4. Regarding Question No.(2):

(a) The respondent -Assessee was searched during the period of 25th November, 1997 to 4th December, 1997 under the provisions of Section 132 of the Act. On 31st December, 1997, the respondent -Assessee filed a declaration under the Voluntary Disclosure of Income Scheme, 1997 (VDIS-1997) declaring an undisclosed income of Rs. 1.20 crores. However, the respondent – Assessee did not deposit tax required to be deposited before the 31st March, 1998, resulting in the rejection of declaration under the VDIS-1997.

(b) On 23rd November, 1998, the respondent – Assessee filed return of income under Chapter XIV-B of the Act declaring undisclosed income for the Block Period at Rs. 55 lakhs. The Assessing Officer rejected the respondent – Assessee’s books of accounts and on the basis of the declaration made under the VDIS 1997 sought to tax the respondent – Assessee. Thus, making an addition of Rs. 65 lakhs to determine the income for the Block Period at Rs. 1.20 crores.

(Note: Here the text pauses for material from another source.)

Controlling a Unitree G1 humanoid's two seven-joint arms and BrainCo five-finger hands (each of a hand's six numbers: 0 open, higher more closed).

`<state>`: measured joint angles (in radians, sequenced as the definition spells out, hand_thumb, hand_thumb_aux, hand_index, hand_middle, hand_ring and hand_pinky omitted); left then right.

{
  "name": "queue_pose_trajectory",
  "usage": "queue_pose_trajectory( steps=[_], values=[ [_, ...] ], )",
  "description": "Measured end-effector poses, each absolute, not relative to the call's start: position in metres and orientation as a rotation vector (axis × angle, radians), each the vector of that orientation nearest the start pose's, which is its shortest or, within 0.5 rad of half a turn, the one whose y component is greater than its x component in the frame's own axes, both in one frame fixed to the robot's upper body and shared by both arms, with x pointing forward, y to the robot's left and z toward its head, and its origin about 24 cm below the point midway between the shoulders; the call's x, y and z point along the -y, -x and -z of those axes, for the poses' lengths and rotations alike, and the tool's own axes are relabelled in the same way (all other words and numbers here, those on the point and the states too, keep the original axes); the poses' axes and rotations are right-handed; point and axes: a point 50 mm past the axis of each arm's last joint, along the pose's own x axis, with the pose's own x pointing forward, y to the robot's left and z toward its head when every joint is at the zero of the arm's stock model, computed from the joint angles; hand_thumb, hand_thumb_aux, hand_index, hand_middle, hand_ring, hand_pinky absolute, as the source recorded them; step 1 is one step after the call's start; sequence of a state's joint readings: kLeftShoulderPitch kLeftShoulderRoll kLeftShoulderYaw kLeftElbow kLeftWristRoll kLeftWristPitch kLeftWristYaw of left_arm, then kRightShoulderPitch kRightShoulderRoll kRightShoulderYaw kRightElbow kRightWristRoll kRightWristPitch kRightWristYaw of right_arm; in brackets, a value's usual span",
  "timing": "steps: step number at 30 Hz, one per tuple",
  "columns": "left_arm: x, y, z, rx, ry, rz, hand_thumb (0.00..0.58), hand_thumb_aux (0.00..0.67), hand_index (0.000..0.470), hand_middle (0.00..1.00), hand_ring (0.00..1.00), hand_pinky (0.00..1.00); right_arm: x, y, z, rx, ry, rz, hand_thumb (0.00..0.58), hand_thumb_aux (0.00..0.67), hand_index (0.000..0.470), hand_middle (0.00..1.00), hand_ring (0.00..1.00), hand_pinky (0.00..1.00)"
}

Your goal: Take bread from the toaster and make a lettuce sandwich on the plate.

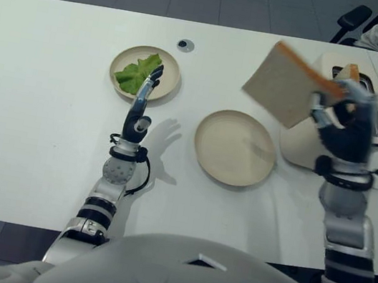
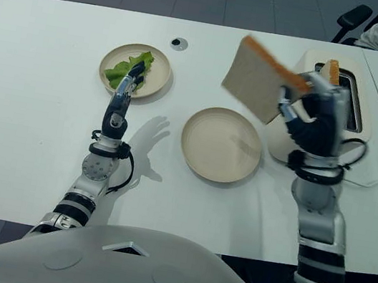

(c) Being aggrieved, respondent carried the issue in appeal to the Commissioner of Income Tax (Appeal) (CIT(A)). By an order dated 29th February, 2000, the Commissioner of Income Tax (Appeal) inter- alia held that the VIDS declaration could not have been made the basis for addition by the Assessing Officer. This for the reason that the VDIS declaration was made on 31st December, 1997 i.e. much after the search was completed on 4th December, 1997. Further, the declaration made was without any evidence linking it to any material/information found by the Assessing Officer during the course of search. Thus, it could not be relied upon for the assessment under Chapter XIV-B of the Act which brings to tax undisclosed income found during the course of search. Thus, CIT(A) by order dated 29th February, 2000, allowed the appeal of the respondent – Assessee.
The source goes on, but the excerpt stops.